---- INFORMATION SHOWN

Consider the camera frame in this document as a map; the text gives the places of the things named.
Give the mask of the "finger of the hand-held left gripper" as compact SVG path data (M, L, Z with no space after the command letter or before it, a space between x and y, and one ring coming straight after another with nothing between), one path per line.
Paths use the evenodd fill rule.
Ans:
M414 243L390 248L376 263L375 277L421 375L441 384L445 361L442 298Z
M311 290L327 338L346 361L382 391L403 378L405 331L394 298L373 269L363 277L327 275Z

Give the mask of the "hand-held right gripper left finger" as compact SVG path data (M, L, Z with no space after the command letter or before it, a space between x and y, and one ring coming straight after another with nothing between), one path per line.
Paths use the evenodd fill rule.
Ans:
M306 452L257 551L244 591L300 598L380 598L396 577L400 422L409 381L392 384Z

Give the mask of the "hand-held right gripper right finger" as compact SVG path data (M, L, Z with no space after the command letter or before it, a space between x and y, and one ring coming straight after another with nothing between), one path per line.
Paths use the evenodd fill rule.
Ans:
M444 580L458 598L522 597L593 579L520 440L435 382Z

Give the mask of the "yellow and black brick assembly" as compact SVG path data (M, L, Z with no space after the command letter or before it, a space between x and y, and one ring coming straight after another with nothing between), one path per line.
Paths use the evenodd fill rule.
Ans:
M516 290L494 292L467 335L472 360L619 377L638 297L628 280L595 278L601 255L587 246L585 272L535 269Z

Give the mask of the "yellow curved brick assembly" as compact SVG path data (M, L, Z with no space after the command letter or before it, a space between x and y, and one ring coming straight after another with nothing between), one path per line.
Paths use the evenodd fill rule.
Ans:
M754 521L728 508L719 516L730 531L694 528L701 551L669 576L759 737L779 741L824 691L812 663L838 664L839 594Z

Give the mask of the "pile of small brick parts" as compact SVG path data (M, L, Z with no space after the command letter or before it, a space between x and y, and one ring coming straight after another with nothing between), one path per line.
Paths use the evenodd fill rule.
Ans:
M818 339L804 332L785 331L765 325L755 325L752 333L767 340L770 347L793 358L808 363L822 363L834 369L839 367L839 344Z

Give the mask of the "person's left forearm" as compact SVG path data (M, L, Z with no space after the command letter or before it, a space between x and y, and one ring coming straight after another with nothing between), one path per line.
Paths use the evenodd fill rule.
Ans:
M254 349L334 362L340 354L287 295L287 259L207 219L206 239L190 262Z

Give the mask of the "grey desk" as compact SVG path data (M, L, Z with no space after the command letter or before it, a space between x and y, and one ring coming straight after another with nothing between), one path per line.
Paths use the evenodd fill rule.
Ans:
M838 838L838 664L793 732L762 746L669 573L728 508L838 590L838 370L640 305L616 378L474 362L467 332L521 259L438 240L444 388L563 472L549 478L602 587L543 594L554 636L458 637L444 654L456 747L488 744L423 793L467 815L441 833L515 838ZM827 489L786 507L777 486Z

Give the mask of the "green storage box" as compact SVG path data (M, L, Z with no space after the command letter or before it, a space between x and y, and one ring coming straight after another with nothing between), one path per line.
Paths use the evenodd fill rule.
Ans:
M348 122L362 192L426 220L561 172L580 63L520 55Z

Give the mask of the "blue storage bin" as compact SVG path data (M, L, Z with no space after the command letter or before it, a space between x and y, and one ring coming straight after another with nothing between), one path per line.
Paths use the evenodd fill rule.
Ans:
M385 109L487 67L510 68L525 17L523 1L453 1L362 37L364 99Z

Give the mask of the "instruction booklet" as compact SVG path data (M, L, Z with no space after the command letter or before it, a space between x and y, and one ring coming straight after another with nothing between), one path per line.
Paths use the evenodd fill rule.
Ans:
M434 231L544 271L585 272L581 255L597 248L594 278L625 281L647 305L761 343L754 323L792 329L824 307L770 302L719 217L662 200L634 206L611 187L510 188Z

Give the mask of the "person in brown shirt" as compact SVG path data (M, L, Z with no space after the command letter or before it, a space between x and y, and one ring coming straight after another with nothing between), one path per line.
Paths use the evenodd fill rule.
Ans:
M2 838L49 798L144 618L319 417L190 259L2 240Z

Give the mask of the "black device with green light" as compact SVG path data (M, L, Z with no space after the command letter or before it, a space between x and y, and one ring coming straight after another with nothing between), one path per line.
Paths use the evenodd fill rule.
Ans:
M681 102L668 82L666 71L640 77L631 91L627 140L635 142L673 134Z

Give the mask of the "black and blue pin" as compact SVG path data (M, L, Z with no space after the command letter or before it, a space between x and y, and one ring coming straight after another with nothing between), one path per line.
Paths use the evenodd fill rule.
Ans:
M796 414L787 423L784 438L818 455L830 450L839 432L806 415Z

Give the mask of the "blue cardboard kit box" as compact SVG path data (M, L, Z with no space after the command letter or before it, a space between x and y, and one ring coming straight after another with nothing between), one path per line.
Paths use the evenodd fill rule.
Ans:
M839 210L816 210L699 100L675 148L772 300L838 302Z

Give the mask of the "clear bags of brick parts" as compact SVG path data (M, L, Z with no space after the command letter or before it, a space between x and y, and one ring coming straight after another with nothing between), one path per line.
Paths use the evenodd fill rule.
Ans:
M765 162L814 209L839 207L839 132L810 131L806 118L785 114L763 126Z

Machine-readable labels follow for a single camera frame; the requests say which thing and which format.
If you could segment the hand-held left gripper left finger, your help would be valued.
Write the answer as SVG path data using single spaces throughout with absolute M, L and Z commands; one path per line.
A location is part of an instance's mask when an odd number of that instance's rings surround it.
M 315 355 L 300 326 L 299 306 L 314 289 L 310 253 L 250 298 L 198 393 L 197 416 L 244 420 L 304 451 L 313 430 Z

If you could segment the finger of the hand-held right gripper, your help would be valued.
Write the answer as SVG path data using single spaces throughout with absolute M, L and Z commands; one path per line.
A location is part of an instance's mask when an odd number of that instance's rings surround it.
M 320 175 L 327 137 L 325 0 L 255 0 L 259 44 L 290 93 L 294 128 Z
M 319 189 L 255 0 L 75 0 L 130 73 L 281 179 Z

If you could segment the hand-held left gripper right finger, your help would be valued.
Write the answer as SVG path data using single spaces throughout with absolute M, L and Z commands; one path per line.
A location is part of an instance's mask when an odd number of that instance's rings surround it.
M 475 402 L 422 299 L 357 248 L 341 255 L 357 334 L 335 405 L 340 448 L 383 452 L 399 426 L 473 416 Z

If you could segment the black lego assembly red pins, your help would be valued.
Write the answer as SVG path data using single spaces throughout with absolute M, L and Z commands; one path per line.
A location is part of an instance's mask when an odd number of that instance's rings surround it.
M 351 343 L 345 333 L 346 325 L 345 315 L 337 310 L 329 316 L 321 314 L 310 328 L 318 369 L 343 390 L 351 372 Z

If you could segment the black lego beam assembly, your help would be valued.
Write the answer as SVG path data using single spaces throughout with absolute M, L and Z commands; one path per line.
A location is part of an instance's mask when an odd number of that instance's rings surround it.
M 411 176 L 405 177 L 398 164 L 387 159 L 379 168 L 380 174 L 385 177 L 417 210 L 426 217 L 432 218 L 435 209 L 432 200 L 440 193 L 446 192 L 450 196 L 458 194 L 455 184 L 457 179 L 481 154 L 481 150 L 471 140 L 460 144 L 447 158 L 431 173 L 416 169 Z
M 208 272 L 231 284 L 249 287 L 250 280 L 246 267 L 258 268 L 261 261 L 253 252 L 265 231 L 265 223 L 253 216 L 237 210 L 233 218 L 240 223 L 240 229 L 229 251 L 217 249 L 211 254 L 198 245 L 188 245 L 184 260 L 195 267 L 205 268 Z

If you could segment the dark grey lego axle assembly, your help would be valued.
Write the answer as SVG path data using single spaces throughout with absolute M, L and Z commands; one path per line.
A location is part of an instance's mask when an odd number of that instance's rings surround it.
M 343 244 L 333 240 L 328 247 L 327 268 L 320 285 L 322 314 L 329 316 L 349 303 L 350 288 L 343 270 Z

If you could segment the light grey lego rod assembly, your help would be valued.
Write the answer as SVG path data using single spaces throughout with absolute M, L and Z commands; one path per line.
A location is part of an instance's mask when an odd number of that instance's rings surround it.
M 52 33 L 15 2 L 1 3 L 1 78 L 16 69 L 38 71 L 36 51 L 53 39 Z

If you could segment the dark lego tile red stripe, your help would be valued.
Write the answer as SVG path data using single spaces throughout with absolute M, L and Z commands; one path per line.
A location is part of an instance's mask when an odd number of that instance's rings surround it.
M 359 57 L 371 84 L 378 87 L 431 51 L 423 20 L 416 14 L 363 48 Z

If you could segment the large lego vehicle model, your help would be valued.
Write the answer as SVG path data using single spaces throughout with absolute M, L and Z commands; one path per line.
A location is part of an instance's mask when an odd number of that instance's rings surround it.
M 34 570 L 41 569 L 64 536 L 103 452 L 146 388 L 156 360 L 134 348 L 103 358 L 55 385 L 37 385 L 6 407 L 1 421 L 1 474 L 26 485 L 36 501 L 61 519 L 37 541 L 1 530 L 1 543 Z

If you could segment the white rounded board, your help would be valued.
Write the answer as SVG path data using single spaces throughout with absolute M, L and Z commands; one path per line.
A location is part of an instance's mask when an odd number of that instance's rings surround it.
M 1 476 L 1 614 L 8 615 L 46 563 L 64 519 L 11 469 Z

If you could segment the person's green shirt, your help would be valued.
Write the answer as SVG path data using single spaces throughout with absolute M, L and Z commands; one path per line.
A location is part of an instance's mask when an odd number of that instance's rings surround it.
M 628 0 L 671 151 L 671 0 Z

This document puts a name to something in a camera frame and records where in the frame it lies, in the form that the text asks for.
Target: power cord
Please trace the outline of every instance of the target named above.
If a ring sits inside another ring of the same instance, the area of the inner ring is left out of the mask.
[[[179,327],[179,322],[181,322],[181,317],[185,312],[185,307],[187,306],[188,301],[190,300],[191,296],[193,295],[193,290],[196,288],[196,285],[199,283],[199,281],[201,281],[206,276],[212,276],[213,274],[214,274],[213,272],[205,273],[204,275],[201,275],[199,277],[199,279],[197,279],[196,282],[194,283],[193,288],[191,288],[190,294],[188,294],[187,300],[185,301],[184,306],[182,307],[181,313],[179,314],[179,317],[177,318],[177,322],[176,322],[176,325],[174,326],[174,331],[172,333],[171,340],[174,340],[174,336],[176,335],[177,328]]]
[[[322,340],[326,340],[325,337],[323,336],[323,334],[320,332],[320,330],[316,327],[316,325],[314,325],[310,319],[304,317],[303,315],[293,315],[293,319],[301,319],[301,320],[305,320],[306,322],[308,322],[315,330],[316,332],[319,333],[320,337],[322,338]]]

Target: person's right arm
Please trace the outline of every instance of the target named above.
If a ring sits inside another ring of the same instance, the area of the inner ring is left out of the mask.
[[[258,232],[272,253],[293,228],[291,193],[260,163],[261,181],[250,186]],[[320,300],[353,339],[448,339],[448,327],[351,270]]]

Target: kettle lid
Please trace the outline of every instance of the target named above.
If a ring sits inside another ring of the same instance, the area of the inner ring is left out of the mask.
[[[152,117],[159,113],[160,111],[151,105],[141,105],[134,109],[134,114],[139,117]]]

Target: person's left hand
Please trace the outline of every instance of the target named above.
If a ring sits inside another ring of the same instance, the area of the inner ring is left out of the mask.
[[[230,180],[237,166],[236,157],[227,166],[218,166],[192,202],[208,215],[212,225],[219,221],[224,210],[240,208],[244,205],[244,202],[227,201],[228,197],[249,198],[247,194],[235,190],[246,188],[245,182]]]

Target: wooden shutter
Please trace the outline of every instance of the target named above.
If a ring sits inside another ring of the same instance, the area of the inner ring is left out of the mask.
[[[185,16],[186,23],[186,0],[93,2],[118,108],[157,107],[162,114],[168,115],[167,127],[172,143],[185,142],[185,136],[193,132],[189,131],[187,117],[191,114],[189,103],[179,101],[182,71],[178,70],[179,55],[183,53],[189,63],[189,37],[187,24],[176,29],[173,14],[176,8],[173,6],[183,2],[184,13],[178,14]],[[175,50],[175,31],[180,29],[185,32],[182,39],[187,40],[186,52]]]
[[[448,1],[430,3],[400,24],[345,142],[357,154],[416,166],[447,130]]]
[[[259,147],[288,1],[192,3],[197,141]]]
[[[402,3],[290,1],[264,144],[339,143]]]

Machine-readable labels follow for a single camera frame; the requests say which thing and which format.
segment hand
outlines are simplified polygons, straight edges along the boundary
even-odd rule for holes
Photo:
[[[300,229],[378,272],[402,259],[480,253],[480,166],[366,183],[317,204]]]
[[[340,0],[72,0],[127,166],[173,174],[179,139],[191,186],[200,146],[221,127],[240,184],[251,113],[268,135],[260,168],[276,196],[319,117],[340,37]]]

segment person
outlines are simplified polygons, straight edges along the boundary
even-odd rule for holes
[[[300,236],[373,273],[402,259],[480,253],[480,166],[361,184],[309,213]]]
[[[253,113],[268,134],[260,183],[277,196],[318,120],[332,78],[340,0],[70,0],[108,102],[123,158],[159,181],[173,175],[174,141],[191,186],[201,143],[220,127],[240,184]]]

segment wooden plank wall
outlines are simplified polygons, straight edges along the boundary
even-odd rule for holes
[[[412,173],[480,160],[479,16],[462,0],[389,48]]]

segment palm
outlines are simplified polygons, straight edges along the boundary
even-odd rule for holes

--------

**WORK INSTRUCTION:**
Which lines above contain the word "document"? Copy each one.

**SOLUTION:**
Consider the camera frame in this document as a map; the text gives the places of the things named.
This document puts a name to something in a camera frame and records where in the frame it lies, in the form that the text asks for.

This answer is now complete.